Tradução: Luiz Roberto Mendes Gonçalves


Notícia publicada no Portal UOL, em 4 de outubro de 2008.



José Antonio M. Pereira* comenta


A filosofia de Jesus, não apenas verbalizada, mas praticada em sua vida, representa uma grande evolução em relação ao estado de coisas que vigorava anteriormente. Antes, para manter a dominação e o controle, o poder de governo que se confundia com a religião, precisava da proibição como instrumento de sua ação. E Jesus dizia que não tinha vindo destruir a Lei, porque a essência da mensagem trazida por Moisés milênios antes era a mesma que ele pregava. Contudo, trouxe nova luz à essa mensagem, mostrando que o Deus único não era o Deus do castigo, mas sim um Deus de amor. No seu discurso, não iremos encontrar a proibição, nem a punição como recurso educativo. A humanidade já estava pronta para caminhar com seus próprios pés e assumir as conseqüências de seus atos.

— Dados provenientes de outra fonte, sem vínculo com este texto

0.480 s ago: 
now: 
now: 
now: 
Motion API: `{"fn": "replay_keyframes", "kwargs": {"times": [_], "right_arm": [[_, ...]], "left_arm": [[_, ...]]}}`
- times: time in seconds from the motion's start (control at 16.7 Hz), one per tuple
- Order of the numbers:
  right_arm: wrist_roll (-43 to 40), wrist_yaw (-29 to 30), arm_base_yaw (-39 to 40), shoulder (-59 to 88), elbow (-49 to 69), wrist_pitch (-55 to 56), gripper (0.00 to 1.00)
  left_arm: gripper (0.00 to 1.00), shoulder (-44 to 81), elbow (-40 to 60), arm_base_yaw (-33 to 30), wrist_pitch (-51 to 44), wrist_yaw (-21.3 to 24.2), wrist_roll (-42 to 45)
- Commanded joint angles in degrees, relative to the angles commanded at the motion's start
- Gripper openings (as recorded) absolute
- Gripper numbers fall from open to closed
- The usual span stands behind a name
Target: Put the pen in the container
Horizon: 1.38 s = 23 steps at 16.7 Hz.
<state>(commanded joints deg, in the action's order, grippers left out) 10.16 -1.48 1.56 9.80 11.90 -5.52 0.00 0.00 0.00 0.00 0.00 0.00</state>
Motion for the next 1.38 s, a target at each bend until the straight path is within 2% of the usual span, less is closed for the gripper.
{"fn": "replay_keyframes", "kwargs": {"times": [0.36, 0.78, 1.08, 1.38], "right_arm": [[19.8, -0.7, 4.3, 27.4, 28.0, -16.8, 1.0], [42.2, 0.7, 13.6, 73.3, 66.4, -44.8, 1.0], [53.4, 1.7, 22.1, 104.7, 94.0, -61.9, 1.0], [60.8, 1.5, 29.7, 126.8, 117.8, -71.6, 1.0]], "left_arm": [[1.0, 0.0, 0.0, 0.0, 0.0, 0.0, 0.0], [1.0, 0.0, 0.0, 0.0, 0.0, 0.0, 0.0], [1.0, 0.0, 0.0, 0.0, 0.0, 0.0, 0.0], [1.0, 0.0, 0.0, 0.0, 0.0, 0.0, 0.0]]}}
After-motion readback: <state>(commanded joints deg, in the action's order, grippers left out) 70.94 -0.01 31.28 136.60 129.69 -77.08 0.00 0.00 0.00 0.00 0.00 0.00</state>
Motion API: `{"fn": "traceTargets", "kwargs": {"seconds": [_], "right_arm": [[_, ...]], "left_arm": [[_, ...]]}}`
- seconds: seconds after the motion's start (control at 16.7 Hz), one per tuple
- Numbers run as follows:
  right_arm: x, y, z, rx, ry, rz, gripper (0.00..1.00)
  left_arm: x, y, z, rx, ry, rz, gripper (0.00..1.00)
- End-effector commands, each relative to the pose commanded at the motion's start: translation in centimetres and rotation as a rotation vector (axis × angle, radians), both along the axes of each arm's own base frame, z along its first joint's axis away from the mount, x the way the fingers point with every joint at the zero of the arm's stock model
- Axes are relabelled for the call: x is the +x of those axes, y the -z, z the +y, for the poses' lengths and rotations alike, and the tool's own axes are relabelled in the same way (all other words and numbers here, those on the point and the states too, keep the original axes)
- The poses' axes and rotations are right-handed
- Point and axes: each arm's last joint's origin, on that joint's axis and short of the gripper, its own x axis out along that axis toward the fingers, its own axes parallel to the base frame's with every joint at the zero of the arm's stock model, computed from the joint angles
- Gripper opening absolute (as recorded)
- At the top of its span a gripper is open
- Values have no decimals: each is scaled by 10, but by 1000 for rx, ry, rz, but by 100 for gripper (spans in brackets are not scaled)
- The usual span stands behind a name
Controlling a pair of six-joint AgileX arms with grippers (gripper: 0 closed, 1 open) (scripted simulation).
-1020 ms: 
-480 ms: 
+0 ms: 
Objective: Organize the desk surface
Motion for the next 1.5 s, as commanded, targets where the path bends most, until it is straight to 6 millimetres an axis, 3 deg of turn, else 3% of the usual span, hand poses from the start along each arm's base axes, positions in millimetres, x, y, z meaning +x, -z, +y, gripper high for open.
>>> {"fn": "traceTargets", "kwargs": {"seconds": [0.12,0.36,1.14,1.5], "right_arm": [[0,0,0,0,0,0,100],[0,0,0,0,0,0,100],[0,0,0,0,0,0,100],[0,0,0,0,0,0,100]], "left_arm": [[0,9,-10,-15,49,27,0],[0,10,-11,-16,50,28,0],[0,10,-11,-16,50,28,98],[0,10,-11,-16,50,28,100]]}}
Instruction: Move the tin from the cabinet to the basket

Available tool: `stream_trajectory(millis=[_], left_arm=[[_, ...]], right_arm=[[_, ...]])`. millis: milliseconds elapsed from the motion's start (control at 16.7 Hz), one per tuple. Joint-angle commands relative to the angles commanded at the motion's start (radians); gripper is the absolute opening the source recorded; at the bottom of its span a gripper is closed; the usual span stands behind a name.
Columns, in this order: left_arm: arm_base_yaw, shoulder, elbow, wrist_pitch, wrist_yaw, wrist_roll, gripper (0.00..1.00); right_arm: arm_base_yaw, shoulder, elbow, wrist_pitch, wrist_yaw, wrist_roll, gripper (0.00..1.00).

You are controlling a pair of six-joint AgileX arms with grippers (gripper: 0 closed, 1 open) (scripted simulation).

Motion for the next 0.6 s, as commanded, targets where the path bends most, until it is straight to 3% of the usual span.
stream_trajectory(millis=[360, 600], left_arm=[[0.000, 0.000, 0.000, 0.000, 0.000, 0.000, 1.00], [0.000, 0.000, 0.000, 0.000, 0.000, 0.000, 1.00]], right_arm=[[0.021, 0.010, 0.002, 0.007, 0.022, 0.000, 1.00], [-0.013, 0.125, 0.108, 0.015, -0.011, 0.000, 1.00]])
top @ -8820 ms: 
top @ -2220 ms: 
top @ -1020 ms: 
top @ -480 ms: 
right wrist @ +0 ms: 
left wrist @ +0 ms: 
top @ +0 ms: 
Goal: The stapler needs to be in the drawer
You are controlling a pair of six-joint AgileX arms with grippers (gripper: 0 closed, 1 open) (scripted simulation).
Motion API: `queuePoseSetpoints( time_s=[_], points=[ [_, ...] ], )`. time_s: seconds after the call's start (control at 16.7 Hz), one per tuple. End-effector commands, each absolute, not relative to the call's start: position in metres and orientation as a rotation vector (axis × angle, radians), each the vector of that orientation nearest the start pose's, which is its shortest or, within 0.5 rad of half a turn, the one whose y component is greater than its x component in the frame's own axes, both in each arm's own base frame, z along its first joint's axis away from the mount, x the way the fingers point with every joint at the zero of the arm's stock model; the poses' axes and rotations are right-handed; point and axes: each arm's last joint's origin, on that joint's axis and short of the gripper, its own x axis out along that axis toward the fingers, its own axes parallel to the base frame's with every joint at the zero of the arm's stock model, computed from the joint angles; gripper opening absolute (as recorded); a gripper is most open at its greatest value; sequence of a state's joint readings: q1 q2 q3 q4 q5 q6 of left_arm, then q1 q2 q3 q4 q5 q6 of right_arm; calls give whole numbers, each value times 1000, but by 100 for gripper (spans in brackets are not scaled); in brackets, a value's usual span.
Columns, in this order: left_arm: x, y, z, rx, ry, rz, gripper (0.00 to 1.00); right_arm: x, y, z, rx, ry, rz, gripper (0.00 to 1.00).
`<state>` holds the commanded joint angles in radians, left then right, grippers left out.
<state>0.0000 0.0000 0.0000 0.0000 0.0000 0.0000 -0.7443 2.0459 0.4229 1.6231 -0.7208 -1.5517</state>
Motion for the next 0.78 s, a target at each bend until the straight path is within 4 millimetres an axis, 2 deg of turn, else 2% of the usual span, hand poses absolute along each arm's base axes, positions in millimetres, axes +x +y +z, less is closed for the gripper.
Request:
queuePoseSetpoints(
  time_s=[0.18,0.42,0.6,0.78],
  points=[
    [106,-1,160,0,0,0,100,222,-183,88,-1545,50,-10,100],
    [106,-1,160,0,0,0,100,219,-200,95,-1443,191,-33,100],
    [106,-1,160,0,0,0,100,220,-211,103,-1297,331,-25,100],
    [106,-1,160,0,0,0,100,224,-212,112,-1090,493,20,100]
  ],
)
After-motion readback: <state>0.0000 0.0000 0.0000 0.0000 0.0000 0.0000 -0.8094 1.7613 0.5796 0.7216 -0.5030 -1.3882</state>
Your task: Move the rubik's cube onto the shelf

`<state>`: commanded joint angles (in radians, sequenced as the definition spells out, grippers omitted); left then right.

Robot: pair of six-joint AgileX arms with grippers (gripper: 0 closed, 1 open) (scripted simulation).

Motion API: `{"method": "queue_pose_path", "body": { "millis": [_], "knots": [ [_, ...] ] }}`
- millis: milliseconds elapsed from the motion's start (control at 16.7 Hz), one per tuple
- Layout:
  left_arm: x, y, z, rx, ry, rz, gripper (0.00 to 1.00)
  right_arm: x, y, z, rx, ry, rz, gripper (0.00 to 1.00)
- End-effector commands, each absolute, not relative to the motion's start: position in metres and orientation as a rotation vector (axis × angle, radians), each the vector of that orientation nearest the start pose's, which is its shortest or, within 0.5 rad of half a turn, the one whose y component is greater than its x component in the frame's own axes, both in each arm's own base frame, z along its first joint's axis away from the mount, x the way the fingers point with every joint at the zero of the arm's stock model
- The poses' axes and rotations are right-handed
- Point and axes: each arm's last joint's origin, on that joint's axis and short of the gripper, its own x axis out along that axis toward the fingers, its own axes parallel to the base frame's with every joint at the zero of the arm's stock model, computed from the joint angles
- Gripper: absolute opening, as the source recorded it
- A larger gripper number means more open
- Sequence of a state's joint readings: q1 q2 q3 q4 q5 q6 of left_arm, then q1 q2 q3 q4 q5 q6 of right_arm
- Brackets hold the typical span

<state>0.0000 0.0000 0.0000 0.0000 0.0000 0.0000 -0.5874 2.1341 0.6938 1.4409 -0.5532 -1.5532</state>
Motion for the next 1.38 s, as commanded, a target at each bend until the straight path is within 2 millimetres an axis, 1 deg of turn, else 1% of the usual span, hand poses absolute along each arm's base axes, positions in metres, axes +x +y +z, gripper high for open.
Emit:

Por isso, respeitamos a Igreja como instituição Cristã que é, mas entendemos que é mais eficaz educar do que proibir, compreendendo que somos nós mesmos os mais necessitados da edução Divina. Foi pensando desta forma, que Chico Xavier, no programa de televisão Pinga Fogo de 1971, disse sobre os anticoncepcionais, quando ainda eram uma novidade: “Nós estamos – vamos dizer – espantados e esperando alguma providência que nos tranqüilize os corações, mas o mundo espiritual tem dito que essas pílulas conquanto seja um mal menor, constituem uma dádiva da divina providência para que a mulher e o homem fiquem isentos do delito do aborto, porque o aborto complica a nossa situação nas leis cármicas.”(1)


Os recursos que a ciência nos proporciona hoje, podem ser todos considerados uma dádiva, se usados com sabedoria. Cirurgias plásticas, novos exames e técnicas, aviões, TVs, computadores, celulares, Internet; tecnologias que avançam cada vez mais rápido. O que nos cabe é avaliar sempre se estamos fazendo o uso mais adequado dos novos instrumentos que estão à nossa disposição. E isso é uma responsabilidade de cada um, ao lado do livre-arbítrio que Deus nos deu.



Referência:


1) Pinga Fogo com Chico Xavier – Ed. Edicel, 4ª edição, p. 69.


* José Antonio M. Pereira trabalhou principalmente na área de evangelização espírita juvenil e atualmente é médium da Casa de Emmanuel e integrante da Caravana Fraterna Irmã Scheilla, no Rio de Janeiro. Também é colaborador da equipe do Serviço de Perguntas e Respostas do Espiritismo.net.